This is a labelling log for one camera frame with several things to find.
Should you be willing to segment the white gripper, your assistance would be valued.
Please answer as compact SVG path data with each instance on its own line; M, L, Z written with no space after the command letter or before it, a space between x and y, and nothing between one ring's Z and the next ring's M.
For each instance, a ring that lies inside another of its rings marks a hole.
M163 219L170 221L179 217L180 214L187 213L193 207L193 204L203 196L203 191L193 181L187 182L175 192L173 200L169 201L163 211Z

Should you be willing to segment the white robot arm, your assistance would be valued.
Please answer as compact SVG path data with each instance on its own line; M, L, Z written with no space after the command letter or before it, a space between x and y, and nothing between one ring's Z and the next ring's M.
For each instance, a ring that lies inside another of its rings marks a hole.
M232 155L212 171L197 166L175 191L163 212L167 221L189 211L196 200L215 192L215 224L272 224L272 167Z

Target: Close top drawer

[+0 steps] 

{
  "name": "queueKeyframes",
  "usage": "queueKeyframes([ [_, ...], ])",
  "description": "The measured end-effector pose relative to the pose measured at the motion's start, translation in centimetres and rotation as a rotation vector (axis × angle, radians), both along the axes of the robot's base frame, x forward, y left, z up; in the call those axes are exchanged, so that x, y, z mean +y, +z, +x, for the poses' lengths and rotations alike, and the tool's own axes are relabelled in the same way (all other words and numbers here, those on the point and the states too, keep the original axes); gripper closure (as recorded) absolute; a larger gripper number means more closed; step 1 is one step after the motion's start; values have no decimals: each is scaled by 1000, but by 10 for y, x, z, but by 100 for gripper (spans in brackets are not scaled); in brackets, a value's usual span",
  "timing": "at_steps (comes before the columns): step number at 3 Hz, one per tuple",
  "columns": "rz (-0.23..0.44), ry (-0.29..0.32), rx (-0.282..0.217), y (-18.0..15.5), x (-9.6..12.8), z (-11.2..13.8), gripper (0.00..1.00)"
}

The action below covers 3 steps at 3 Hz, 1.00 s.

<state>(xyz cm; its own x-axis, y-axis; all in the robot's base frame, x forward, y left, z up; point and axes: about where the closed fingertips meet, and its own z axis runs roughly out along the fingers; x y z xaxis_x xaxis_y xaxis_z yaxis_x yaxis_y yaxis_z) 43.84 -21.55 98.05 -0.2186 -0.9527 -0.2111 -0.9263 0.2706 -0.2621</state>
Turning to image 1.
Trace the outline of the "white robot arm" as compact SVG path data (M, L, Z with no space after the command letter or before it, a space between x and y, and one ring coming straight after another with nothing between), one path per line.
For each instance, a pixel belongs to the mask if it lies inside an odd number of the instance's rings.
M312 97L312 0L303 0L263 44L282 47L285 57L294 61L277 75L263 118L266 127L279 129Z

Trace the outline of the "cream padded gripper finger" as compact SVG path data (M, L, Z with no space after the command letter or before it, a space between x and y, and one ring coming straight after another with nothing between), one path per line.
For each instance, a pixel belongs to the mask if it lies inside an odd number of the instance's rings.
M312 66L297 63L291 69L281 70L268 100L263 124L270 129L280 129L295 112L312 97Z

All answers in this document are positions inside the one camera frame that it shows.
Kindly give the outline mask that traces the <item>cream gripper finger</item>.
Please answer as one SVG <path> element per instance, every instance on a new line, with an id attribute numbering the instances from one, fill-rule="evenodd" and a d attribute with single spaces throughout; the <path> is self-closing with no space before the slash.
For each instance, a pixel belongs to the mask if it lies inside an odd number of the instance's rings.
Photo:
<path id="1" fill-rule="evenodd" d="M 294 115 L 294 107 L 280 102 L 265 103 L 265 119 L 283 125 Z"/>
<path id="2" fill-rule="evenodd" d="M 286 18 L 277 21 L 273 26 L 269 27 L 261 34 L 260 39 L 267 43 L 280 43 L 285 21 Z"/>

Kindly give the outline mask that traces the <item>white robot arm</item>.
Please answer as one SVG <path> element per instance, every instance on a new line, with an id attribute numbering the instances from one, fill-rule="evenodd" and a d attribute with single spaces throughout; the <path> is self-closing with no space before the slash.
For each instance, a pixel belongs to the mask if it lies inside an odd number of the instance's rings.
———
* _Your objective_: Working from the entries above, find every line in which the word "valued" occurs and copy it.

* _Result_:
Should you be willing to segment the white gripper, your assistance would be valued.
Should you be willing to segment the white robot arm, your assistance would be valued.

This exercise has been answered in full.